In the copy you make, keep each entry exactly as it is and leave out all images.

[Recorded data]
━━━━━━━━━━━━━━━━
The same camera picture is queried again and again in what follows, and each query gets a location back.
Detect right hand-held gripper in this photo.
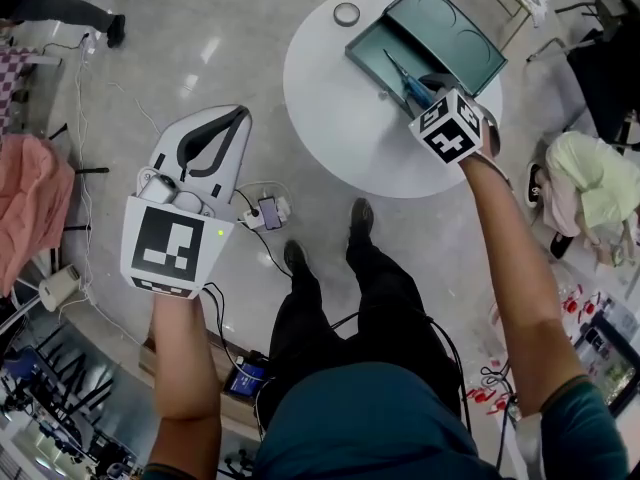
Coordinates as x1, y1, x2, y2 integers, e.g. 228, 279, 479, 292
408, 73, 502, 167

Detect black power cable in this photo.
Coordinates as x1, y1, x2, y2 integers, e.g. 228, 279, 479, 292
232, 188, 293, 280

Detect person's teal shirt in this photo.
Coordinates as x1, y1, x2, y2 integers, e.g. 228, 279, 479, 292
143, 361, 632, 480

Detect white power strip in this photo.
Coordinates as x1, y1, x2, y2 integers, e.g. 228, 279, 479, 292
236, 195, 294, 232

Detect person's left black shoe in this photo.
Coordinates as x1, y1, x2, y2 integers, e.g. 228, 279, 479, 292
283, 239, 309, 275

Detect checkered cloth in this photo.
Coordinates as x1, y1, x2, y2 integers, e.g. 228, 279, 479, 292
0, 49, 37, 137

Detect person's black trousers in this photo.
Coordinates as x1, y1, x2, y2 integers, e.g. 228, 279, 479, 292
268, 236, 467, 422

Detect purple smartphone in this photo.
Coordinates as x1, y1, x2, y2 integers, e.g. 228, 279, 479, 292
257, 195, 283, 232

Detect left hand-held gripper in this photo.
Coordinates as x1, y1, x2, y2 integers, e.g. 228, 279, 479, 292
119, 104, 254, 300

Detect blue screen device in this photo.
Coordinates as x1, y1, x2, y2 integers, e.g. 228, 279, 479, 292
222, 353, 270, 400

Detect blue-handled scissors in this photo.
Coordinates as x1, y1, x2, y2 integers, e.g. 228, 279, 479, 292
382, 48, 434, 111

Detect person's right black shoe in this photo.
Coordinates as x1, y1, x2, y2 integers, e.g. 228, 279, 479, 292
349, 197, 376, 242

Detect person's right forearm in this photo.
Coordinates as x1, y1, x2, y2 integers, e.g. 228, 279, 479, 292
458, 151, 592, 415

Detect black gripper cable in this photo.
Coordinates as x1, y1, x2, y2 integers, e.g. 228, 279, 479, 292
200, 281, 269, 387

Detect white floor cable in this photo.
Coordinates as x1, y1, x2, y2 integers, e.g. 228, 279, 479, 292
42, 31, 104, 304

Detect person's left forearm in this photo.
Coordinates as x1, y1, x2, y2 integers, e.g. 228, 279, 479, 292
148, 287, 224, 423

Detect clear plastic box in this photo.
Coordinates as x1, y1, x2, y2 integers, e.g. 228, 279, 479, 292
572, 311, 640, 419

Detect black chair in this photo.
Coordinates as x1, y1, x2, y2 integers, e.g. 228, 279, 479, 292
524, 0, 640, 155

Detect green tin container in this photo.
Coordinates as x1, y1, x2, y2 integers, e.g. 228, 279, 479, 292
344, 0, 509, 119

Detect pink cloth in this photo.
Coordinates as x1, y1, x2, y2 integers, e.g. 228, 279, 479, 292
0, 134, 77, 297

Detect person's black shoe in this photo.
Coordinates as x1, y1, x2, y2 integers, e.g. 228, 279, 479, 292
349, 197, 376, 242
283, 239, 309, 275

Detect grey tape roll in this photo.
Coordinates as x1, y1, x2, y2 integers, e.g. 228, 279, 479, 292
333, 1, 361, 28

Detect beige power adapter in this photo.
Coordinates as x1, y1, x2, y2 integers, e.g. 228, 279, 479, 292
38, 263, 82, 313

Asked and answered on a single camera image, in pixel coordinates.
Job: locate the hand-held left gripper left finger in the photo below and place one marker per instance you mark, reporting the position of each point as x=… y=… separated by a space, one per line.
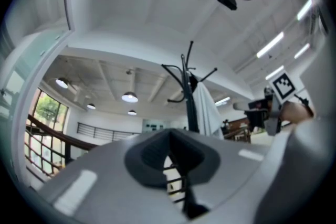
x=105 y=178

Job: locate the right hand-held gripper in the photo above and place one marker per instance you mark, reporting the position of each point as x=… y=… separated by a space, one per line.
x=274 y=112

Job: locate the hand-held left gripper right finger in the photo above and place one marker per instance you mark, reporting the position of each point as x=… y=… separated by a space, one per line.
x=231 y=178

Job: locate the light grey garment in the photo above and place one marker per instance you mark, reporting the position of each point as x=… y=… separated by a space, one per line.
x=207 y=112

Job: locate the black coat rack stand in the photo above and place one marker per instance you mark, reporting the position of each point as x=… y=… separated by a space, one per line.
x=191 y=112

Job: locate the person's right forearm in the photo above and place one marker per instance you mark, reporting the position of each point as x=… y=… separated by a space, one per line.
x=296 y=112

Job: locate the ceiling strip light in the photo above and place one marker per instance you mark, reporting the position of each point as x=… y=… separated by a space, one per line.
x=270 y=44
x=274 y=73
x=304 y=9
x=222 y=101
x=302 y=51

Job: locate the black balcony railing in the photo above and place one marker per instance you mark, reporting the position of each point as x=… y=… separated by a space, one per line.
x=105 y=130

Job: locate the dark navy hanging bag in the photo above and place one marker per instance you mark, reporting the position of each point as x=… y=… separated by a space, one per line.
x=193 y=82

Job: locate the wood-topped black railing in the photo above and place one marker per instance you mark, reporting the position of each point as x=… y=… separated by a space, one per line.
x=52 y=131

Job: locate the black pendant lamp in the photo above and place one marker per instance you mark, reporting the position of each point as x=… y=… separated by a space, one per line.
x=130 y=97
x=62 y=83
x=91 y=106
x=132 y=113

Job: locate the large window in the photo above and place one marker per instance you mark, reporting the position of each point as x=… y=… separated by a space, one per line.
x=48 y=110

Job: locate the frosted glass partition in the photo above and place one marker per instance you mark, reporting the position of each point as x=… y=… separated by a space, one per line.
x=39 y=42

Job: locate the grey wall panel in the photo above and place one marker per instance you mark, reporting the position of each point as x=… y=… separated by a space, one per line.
━━━━━━━━━━━━━━━━
» TASK OUTPUT:
The same camera picture is queried again and again in what follows, and each query gets a location back.
Detect right hand-held gripper in this photo.
Coordinates as x1, y1, x2, y2 integers, e.g. 228, 279, 479, 292
408, 73, 502, 167

Detect black power cable in this photo.
Coordinates as x1, y1, x2, y2 integers, e.g. 228, 279, 479, 292
232, 188, 293, 280

Detect person's teal shirt in this photo.
Coordinates as x1, y1, x2, y2 integers, e.g. 228, 279, 479, 292
143, 361, 632, 480

Detect white power strip in this photo.
Coordinates as x1, y1, x2, y2 integers, e.g. 228, 279, 479, 292
236, 195, 294, 232

Detect person's left black shoe in this photo.
Coordinates as x1, y1, x2, y2 integers, e.g. 228, 279, 479, 292
283, 239, 309, 275

Detect checkered cloth in this photo.
Coordinates as x1, y1, x2, y2 integers, e.g. 228, 279, 479, 292
0, 49, 37, 137

Detect person's black trousers in this photo.
Coordinates as x1, y1, x2, y2 integers, e.g. 228, 279, 479, 292
268, 236, 467, 422

Detect purple smartphone in this photo.
Coordinates as x1, y1, x2, y2 integers, e.g. 228, 279, 479, 292
257, 195, 283, 232

Detect left hand-held gripper in this photo.
Coordinates as x1, y1, x2, y2 integers, e.g. 228, 279, 479, 292
119, 104, 254, 300

Detect blue screen device in this photo.
Coordinates as x1, y1, x2, y2 integers, e.g. 228, 279, 479, 292
222, 353, 270, 400

Detect blue-handled scissors in this photo.
Coordinates as x1, y1, x2, y2 integers, e.g. 228, 279, 479, 292
382, 48, 434, 111

Detect person's right black shoe in this photo.
Coordinates as x1, y1, x2, y2 integers, e.g. 228, 279, 479, 292
349, 197, 376, 242

Detect person's right forearm in this photo.
Coordinates as x1, y1, x2, y2 integers, e.g. 228, 279, 479, 292
458, 151, 592, 415

Detect black gripper cable in this photo.
Coordinates as x1, y1, x2, y2 integers, e.g. 228, 279, 479, 292
200, 281, 269, 387

Detect white floor cable in this photo.
Coordinates as x1, y1, x2, y2 integers, e.g. 228, 279, 479, 292
42, 31, 104, 304

Detect person's left forearm in this photo.
Coordinates as x1, y1, x2, y2 integers, e.g. 228, 279, 479, 292
148, 287, 224, 423

Detect clear plastic box in this photo.
Coordinates as x1, y1, x2, y2 integers, e.g. 228, 279, 479, 292
572, 311, 640, 419

Detect black chair in this photo.
Coordinates as x1, y1, x2, y2 integers, e.g. 228, 279, 479, 292
524, 0, 640, 155

Detect green tin container in this photo.
Coordinates as x1, y1, x2, y2 integers, e.g. 228, 279, 479, 292
344, 0, 509, 119

Detect pink cloth in this photo.
Coordinates as x1, y1, x2, y2 integers, e.g. 228, 279, 479, 292
0, 134, 77, 297

Detect person's black shoe in this photo.
Coordinates as x1, y1, x2, y2 integers, e.g. 228, 279, 479, 292
349, 197, 376, 242
283, 239, 309, 275

Detect grey tape roll in this photo.
Coordinates as x1, y1, x2, y2 integers, e.g. 228, 279, 479, 292
333, 1, 361, 28

Detect beige power adapter in this photo.
Coordinates as x1, y1, x2, y2 integers, e.g. 228, 279, 479, 292
38, 263, 82, 313

Asked and answered on a single camera image, in pixel coordinates.
Job: locate the hand-held left gripper left finger in the photo below and place one marker per instance you mark, reporting the position of each point as x=… y=… separated by a space, one per line.
x=105 y=178

Job: locate the right hand-held gripper in the photo above and place one marker per instance you mark, reporting the position of each point as x=… y=… separated by a space, one per line.
x=274 y=112

Job: locate the hand-held left gripper right finger in the photo above and place one marker per instance you mark, reporting the position of each point as x=… y=… separated by a space, one per line.
x=231 y=178

Job: locate the light grey garment in the photo above and place one marker per instance you mark, reporting the position of each point as x=… y=… separated by a space, one per line.
x=207 y=112

Job: locate the black coat rack stand in the photo above and place one marker per instance you mark, reporting the position of each point as x=… y=… separated by a space, one per line.
x=191 y=112

Job: locate the person's right forearm in the photo above and place one marker per instance you mark, reporting the position of each point as x=… y=… separated by a space, one per line.
x=296 y=112

Job: locate the ceiling strip light in the photo above and place one marker per instance you mark, reporting the position of each point as x=… y=… separated by a space, one per line.
x=270 y=44
x=274 y=73
x=304 y=9
x=222 y=101
x=302 y=51

Job: locate the black balcony railing in the photo above and place one marker per instance you mark, reporting the position of each point as x=… y=… separated by a space, one per line.
x=105 y=130

Job: locate the dark navy hanging bag in the photo above and place one marker per instance you mark, reporting the position of each point as x=… y=… separated by a space, one per line.
x=193 y=82

Job: locate the wood-topped black railing in the photo above and place one marker per instance you mark, reporting the position of each point as x=… y=… separated by a space, one per line.
x=52 y=131

Job: locate the black pendant lamp in the photo above and place one marker per instance you mark, reporting the position of each point as x=… y=… separated by a space, one per line.
x=130 y=97
x=62 y=83
x=91 y=106
x=132 y=113

Job: locate the large window in the photo above and place one marker per instance you mark, reporting the position of each point as x=… y=… separated by a space, one per line.
x=48 y=110

Job: locate the frosted glass partition in the photo above and place one marker per instance you mark, reporting the position of each point as x=… y=… separated by a space, one per line.
x=39 y=42

Job: locate the grey wall panel in the photo above and place one marker per instance you mark, reporting the position of each point as x=… y=… separated by a space, one per line.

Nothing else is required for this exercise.